With NFTs in mind, baseball-card maker Topps will be taking an alternative route to an initial public offering. Special-purpose acquisition company Mudrick Capital Acquisition Corp. II values what will be a combined entity at $2.6 billion, hinging on Topps' recent expansion into NFTs. The two companies expect to outshine NBA Top Shot, projecting a cash haul of $571 million.
In short, NFTs have in a short time reworked how art collectors and athletic fandoms operate, creating value and augur a whole new dimension of investment commodities.
What could possibly happen next?
"There's going to be a slight change in the understanding and conversation about NFTs," says Chan. "NFTs will be seen not so much as a store of value, but really as a medium of exchange. NFTs, and the tech that surrounds it, is amazing for powering transactions and for ensuring the authenticity of assets— digital or physical."
NFTs do have distinguishing factors between them. Refinable, for instance, calls itself a "premier NFT marketplace," with its key features allowing any user or brand to engage with digital content and explore, experiment and monetize their NFT content of choice. The platform allows NFT creation, trading, auctions and gifts.
NFT blockchains, however, do not come cheap.
"One of the reasons why we want to build on Binance Smart Chain is that a lot of the other NFT blockchains are way too expensive and it can cost up to $100 just to execute any actions," says Chan. "By partnering with Binance Chain, Refinable offers affordability and accessibility options for people who want to engage in the NFT ecosystem."
There are other constraints. The cost barrier, as mentioned, is mostly expected to come from network gas prices, and could hinder experimentation and exploration.
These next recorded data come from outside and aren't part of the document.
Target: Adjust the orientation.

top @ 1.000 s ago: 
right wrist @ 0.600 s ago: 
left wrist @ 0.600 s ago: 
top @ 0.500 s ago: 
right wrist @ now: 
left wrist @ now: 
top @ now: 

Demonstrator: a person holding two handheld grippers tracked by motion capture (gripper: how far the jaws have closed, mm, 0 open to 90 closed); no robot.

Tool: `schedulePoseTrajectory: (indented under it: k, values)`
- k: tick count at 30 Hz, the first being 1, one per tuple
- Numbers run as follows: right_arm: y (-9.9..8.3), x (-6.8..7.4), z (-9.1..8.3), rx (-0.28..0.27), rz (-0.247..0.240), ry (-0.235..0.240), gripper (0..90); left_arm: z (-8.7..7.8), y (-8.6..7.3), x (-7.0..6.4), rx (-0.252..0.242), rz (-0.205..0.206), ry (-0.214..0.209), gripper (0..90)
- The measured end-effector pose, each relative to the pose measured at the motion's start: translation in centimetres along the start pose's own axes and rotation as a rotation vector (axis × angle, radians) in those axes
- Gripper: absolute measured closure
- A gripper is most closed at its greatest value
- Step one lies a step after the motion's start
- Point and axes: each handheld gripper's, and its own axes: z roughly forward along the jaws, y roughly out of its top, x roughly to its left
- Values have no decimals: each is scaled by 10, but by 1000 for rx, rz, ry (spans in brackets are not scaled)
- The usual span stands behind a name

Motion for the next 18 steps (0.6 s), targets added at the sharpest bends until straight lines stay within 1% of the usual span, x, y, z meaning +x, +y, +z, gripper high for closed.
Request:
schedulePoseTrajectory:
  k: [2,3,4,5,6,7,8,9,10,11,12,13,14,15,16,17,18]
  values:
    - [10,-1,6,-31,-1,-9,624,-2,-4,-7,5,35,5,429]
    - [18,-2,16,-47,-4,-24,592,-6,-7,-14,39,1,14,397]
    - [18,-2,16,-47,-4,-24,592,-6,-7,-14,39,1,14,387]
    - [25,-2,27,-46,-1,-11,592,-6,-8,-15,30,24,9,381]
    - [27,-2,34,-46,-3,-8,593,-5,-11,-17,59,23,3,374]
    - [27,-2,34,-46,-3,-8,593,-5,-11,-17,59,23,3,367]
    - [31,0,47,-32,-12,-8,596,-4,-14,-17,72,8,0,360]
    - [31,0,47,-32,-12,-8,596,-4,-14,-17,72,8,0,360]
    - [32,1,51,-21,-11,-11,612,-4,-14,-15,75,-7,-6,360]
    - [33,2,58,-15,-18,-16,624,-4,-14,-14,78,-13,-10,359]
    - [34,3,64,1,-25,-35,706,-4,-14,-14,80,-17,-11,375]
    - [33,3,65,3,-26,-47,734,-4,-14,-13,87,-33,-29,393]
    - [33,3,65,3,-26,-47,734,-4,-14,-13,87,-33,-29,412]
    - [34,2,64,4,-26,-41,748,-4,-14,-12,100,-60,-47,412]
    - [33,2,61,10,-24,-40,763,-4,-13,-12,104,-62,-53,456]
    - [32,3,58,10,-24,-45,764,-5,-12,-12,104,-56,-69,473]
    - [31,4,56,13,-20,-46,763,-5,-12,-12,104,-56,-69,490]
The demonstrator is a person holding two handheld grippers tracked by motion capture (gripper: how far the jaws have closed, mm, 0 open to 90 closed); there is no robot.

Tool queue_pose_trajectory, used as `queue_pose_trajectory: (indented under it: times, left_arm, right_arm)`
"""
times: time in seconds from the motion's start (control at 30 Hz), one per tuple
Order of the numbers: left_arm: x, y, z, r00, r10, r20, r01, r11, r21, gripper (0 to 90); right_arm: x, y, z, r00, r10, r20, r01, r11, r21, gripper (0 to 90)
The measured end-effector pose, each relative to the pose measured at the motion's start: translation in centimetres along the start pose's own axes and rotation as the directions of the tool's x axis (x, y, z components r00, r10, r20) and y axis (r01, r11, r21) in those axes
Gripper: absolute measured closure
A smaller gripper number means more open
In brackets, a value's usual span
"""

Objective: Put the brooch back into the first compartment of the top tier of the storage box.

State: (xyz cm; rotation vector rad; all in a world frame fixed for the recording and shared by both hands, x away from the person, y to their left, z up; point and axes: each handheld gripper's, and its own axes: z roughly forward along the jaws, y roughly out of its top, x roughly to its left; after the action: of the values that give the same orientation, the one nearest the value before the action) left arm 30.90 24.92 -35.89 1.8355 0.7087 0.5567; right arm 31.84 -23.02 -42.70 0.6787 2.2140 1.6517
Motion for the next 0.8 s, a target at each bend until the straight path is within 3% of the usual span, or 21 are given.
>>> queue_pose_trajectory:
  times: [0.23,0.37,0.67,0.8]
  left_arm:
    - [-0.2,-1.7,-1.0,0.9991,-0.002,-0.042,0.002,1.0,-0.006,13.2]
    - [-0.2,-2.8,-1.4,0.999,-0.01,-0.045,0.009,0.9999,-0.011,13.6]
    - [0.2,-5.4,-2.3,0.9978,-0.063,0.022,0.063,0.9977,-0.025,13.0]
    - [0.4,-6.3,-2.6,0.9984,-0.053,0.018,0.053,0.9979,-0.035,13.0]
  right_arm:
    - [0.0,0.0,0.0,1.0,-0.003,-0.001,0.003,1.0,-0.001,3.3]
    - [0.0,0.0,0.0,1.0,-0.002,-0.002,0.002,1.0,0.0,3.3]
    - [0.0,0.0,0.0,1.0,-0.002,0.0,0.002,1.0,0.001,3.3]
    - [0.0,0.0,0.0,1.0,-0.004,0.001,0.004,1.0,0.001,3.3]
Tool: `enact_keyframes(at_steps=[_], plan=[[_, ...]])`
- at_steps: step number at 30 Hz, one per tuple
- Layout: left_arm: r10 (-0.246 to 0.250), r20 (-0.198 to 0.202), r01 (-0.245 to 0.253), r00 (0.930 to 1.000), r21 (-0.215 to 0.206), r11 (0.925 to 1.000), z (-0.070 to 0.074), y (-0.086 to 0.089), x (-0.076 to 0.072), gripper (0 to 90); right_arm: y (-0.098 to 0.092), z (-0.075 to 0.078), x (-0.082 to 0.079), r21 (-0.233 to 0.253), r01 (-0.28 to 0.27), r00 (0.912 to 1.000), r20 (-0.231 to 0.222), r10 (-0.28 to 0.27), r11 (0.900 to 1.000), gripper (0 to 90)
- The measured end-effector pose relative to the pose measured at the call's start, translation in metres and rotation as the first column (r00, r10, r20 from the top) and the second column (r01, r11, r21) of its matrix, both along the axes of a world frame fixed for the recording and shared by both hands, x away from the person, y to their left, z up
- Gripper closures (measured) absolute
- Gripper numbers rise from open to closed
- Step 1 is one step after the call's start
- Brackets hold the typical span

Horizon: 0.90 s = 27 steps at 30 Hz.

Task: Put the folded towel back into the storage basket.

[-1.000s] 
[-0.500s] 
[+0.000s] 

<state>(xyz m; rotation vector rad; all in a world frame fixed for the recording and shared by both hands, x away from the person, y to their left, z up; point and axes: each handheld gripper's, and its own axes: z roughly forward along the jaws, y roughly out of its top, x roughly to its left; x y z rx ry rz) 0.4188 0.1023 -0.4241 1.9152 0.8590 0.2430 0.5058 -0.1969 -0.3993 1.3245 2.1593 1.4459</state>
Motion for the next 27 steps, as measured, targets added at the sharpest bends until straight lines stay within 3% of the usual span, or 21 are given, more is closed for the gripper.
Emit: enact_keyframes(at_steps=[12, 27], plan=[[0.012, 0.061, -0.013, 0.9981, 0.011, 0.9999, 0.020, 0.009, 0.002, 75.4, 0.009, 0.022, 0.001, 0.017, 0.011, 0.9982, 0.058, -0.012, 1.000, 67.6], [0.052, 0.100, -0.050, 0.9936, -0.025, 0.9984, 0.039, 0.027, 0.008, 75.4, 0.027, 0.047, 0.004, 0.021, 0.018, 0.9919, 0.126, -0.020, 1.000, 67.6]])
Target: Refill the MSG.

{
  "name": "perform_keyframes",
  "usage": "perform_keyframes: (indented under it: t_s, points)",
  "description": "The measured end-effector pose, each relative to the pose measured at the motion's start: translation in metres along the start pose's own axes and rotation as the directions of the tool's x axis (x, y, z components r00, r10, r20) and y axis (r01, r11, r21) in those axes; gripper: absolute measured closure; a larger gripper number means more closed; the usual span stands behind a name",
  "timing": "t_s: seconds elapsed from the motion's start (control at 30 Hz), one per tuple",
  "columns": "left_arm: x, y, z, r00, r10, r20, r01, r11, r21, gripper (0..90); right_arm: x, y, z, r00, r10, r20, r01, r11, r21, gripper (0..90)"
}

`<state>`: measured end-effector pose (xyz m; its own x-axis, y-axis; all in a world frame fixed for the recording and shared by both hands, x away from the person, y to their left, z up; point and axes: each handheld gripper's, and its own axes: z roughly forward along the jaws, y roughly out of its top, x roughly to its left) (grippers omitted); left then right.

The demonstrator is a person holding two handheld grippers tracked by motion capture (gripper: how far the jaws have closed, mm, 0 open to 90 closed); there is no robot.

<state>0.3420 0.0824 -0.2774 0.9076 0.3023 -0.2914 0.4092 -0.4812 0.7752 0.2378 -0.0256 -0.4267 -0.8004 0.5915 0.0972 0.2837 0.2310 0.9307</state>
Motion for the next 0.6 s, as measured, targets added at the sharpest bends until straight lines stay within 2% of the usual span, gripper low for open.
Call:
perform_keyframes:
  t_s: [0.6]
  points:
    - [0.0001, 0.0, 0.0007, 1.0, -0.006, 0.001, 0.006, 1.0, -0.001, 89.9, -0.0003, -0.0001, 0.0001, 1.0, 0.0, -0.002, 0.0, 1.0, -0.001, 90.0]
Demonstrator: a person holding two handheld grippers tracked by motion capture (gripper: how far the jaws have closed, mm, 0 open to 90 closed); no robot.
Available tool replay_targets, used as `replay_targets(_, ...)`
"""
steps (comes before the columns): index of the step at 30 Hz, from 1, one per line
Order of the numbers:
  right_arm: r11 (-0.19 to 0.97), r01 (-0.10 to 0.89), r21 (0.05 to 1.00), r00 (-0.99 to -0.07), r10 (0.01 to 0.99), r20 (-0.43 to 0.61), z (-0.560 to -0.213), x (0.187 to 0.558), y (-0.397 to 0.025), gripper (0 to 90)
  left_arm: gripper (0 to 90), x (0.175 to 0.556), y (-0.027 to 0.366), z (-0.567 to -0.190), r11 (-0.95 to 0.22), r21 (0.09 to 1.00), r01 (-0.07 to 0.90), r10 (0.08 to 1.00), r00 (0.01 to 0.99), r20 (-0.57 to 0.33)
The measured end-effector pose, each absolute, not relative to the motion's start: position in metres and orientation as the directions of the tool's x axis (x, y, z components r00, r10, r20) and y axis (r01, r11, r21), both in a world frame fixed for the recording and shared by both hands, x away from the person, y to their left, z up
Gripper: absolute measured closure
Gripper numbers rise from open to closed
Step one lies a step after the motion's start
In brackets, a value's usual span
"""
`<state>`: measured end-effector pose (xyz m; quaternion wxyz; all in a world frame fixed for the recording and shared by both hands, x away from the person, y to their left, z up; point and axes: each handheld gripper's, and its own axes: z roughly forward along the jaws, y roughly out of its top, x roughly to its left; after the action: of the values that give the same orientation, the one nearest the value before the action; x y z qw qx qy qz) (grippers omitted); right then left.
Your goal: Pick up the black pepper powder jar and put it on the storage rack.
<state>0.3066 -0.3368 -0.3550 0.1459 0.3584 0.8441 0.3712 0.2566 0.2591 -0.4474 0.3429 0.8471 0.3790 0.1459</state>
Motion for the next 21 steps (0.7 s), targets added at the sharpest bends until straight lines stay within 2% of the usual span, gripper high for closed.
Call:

On the supply end, creators could be disincentivized by high commission fees on platforms.
Content that is already licensed is a wholly different and more beastly barrier; the licensing industry could be in for upheaval and as such are disinclined to leap into NFTs, even if they could stand to benefit significantly.
Yet, given the almost universal potential NFTs offer, these problems may seem relatively diminutive. The mere existence of uncountable niche collectors communities means there has been a pre-existing need and market for exactly what NFTs offer: provenance, exclusivity and valuation.
Collectibles are only the beginning. NFTs are already indicating value beyond the object they represent.
"One exciting NFT use-case is leverage, which is all about once you own an NFT, what can you really do with it? This could be authorized loans, where users can lend NFTs to another person, perhaps an in-game item that is very rare, so users can monetize and extract value from NFTs," says Chan.
The financing industry is already making money moves. DeFi-focused funds are making significant investments into NFT insurance and fractionalized platforms, which is expected to improve the NFT infrastructure in the year ahead.
As the NFT industry stands, marketplaces, insurance, fractionalization, trading and indices are seeing the most obvious investments in the market.
These trends draw clear expectations. NFT marketplaces, blockchain gaming studios and layer-one blockchains targeting NFTs are poised to benefit the most from ongoing investment interests.